Instructions for the task » Where the word "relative" occurs in a line of the data, return the whole line.
────────
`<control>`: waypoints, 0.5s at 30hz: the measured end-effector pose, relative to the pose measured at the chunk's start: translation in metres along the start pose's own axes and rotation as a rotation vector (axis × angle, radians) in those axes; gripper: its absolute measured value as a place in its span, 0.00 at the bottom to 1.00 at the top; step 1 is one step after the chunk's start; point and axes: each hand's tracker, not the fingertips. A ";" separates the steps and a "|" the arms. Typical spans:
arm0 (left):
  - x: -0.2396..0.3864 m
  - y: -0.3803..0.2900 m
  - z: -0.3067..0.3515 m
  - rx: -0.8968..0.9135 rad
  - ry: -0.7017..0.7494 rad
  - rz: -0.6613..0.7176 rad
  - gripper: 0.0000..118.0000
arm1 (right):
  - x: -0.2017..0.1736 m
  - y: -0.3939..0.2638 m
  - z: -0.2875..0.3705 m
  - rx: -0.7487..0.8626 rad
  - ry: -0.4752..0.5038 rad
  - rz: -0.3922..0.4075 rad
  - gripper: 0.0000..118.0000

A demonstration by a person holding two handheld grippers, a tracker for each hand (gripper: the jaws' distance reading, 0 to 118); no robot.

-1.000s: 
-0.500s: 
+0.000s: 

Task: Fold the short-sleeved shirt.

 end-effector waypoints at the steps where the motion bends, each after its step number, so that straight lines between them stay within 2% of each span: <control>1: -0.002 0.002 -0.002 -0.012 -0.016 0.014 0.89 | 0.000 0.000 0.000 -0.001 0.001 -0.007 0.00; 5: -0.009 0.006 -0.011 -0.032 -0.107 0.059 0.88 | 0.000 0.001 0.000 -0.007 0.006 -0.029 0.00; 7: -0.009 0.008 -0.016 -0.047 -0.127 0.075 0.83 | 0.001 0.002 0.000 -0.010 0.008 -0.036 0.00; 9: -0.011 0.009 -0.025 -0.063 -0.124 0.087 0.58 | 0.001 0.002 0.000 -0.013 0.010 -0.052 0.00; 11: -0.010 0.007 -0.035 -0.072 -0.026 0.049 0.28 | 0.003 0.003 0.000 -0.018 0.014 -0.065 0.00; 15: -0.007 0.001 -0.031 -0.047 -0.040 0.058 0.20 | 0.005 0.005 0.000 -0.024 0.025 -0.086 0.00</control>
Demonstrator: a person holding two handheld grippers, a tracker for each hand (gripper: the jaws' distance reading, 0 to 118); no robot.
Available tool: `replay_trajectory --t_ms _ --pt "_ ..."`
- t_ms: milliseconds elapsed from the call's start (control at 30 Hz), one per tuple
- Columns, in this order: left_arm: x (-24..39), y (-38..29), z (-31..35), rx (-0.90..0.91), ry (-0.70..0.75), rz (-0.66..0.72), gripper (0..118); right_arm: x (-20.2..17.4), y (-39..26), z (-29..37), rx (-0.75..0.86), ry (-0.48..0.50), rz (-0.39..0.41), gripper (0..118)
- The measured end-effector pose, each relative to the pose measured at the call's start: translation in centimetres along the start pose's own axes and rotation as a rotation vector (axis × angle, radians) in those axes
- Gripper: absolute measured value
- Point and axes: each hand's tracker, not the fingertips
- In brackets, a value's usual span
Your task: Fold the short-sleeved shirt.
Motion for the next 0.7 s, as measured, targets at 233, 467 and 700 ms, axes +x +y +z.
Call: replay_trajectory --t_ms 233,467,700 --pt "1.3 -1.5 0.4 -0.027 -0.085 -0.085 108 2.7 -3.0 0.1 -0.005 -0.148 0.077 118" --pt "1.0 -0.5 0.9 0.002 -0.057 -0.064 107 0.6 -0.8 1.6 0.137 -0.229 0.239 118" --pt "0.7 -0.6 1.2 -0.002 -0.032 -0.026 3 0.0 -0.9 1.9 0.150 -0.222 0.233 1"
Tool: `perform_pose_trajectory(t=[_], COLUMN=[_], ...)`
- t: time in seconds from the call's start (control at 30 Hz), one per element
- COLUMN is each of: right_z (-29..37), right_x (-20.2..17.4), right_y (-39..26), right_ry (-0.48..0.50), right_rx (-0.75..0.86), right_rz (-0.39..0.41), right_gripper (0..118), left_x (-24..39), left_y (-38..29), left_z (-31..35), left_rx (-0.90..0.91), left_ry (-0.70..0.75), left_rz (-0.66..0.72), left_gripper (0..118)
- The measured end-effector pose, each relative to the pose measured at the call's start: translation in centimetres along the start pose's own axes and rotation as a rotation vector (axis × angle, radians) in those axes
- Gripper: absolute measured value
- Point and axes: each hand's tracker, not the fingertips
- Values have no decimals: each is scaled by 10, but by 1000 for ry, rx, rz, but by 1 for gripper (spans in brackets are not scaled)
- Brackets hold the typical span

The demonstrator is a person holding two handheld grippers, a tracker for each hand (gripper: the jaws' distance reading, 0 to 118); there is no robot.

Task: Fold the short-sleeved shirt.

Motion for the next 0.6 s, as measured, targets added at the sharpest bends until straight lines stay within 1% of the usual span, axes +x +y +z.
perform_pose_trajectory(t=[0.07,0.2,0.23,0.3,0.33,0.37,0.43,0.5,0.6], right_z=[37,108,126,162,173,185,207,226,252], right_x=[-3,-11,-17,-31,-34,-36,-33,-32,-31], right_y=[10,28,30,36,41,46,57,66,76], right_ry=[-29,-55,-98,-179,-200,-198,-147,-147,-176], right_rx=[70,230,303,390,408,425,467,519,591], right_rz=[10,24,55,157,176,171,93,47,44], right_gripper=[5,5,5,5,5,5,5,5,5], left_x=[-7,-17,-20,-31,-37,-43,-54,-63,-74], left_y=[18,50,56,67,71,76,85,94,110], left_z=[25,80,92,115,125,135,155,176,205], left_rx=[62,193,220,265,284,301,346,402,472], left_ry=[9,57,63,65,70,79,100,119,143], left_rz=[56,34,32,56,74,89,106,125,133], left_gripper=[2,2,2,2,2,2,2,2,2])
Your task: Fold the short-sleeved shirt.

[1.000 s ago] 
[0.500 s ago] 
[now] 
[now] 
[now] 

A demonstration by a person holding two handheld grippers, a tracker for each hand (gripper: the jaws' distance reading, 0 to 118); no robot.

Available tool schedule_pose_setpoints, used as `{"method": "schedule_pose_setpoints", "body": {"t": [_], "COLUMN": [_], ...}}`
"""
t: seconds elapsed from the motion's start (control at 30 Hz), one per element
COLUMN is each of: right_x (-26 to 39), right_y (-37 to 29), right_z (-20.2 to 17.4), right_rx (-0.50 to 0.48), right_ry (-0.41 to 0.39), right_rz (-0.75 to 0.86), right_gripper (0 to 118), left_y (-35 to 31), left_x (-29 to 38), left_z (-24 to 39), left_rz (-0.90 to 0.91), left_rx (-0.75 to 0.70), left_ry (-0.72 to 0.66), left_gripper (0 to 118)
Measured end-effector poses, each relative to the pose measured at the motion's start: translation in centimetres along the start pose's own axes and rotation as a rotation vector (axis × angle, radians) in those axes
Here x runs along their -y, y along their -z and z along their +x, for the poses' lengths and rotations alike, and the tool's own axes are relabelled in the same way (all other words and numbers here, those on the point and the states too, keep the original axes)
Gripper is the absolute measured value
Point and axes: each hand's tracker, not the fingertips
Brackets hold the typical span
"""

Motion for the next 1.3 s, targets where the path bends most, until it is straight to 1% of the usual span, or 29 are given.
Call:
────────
Exercise solution »
`<control>`: waypoints, 0.5s at 30hz: the measured end-effector pose, relative to the pose measured at the chunk's start: translation in metres along the start pose's own axes and rotation as a rotation vector (axis × angle, radians) in those axes; gripper: its absolute measured value as a place in its span, 0.00 at the bottom to 1.00 at the top; step 1 is one step after the chunk's start; point and axes: each hand's tracker, not the fingertips. A ";" separates the steps and a "|" the arms. Typical spans:
- The measured end-effector pose, each relative to the pose measured at the call's start: translation in centimetres along the start pose's own axes and rotation as a rotation vector (axis × angle, radians) in those axes
- The measured end-effector pose, each relative to the pose measured at the call's start: translation in centimetres along the start pose's own axes and rotation as a rotation vector (axis × angle, radians) in those axes
Measured end-effector poses, each relative to the pose measured at the motion's start: translation in centimetres along the start pose's own axes and rotation as a rotation vector (axis × angle, radians) in those axes

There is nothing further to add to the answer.